- Exercise prompt -
Nothing but the lines from the one containing "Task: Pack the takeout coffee" through the one containing "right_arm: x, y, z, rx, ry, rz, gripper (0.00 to", both included, should be given again, each exactly as written below.

- Data for analysis -
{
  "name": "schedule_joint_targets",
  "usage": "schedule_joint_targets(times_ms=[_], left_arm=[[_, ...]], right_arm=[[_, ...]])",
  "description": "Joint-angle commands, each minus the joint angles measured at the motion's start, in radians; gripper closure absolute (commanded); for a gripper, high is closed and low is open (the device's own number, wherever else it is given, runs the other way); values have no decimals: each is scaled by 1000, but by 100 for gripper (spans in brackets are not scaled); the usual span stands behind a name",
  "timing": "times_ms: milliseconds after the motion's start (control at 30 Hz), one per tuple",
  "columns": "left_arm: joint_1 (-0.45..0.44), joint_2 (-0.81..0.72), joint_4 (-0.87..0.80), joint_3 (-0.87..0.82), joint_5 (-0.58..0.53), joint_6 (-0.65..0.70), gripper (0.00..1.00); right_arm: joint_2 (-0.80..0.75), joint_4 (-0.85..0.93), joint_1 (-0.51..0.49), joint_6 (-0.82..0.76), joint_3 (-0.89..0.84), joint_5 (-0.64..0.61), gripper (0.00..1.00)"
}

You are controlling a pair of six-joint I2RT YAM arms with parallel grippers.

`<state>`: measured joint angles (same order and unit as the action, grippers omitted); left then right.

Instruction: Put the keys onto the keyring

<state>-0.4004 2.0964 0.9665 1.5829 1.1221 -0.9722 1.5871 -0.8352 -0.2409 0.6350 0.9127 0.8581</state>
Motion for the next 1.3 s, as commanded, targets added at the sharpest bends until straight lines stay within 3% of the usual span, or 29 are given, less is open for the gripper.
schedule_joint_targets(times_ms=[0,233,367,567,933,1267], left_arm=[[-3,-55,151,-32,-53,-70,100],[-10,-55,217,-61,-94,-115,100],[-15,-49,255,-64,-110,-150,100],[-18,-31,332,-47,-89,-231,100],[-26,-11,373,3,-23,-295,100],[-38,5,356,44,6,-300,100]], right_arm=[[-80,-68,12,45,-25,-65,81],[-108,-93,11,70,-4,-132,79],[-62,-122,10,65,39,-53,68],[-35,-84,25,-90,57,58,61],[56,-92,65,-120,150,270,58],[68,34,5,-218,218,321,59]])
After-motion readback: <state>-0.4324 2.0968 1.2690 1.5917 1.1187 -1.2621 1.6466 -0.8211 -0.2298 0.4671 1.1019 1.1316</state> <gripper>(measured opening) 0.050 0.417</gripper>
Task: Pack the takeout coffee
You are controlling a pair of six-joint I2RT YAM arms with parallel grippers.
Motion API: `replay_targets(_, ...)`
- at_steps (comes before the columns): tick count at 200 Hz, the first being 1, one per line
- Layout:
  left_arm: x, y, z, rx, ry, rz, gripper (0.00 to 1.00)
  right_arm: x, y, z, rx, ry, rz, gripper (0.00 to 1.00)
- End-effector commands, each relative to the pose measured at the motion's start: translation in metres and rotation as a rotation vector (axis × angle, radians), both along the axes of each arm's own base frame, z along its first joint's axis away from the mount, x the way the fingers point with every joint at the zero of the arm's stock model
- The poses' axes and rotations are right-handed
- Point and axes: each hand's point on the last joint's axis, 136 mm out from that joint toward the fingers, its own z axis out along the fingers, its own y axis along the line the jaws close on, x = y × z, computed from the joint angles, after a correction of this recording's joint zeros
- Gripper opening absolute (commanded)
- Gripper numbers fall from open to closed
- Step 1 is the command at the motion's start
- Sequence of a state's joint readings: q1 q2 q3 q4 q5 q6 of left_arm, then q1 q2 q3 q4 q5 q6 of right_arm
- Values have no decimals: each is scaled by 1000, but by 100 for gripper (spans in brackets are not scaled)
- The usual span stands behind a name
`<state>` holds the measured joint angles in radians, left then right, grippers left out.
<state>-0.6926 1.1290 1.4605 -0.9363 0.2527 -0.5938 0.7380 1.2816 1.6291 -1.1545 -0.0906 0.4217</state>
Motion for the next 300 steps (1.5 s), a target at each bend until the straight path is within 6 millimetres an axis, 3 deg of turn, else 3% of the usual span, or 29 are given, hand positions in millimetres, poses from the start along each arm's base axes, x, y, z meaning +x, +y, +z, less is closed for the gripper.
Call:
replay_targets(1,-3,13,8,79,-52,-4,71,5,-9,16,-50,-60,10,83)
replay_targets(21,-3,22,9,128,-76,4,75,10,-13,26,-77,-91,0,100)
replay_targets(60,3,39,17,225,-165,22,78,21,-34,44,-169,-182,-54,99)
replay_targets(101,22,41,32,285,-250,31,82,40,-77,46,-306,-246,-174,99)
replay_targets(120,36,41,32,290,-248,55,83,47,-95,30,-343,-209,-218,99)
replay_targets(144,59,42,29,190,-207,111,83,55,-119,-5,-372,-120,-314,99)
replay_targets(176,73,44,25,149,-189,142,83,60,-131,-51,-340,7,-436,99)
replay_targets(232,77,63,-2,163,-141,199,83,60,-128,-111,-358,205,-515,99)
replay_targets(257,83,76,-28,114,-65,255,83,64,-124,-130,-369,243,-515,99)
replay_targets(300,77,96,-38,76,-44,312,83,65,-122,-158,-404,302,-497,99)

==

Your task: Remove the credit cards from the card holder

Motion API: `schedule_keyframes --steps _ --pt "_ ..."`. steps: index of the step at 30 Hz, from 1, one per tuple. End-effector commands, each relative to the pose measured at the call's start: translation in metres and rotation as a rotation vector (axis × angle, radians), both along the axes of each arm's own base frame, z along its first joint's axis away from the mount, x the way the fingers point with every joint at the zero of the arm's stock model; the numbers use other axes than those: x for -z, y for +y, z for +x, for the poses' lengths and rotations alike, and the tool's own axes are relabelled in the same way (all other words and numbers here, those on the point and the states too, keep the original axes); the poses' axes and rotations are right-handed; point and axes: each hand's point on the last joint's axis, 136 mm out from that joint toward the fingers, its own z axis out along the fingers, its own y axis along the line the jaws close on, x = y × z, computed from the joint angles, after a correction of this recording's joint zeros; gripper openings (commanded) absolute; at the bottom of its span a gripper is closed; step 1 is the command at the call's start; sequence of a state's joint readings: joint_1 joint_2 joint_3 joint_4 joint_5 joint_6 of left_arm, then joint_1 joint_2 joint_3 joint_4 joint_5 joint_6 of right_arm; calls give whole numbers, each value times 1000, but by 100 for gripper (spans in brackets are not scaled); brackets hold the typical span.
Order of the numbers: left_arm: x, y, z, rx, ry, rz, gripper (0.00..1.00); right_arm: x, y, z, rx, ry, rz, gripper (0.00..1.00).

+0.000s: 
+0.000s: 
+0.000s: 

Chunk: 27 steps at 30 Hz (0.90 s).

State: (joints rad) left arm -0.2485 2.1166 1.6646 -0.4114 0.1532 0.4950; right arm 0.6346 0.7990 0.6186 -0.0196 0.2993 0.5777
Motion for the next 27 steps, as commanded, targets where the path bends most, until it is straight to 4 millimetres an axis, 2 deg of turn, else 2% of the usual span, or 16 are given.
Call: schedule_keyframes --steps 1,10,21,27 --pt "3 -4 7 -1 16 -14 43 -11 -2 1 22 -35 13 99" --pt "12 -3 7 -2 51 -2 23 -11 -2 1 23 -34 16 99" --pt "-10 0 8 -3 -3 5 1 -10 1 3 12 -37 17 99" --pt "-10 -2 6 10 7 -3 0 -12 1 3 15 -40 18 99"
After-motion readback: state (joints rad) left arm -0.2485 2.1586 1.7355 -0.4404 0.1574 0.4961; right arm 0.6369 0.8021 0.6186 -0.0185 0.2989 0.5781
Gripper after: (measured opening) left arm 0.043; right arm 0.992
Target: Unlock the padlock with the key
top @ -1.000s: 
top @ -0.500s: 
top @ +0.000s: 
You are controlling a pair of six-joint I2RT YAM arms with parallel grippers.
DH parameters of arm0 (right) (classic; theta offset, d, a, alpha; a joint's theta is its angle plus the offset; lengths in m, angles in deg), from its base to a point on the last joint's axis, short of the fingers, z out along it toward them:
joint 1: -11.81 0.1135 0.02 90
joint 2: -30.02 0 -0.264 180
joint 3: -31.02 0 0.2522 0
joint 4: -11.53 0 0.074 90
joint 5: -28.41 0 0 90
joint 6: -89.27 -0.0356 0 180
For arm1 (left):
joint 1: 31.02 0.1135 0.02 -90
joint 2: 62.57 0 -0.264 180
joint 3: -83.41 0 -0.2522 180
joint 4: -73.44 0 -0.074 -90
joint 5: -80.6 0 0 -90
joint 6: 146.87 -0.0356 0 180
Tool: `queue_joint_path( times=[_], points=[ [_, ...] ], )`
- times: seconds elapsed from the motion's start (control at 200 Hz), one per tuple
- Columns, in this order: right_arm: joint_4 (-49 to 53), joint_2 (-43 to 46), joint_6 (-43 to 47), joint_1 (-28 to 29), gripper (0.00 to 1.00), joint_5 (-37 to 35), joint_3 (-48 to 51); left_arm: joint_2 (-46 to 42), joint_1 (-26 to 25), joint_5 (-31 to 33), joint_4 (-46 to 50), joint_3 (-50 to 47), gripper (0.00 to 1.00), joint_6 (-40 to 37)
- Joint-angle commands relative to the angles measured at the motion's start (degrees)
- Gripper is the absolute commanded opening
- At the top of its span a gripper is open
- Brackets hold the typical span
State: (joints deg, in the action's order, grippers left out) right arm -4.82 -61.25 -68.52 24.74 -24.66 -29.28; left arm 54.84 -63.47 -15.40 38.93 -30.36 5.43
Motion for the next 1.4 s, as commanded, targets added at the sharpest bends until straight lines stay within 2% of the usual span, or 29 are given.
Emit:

- Written answer -
Task: Pack the takeout coffee
You are controlling a pair of six-joint I2RT YAM arms with parallel grippers.
Motion API: `replay_targets(_, ...)`
- at_steps (comes before the columns): tick count at 200 Hz, the first being 1, one per line
- Layout:
  left_arm: x, y, z, rx, ry, rz, gripper (0.00 to 1.00)
  right_arm: x, y, z, rx, ry, rz, gripper (0.00 to 1.00)

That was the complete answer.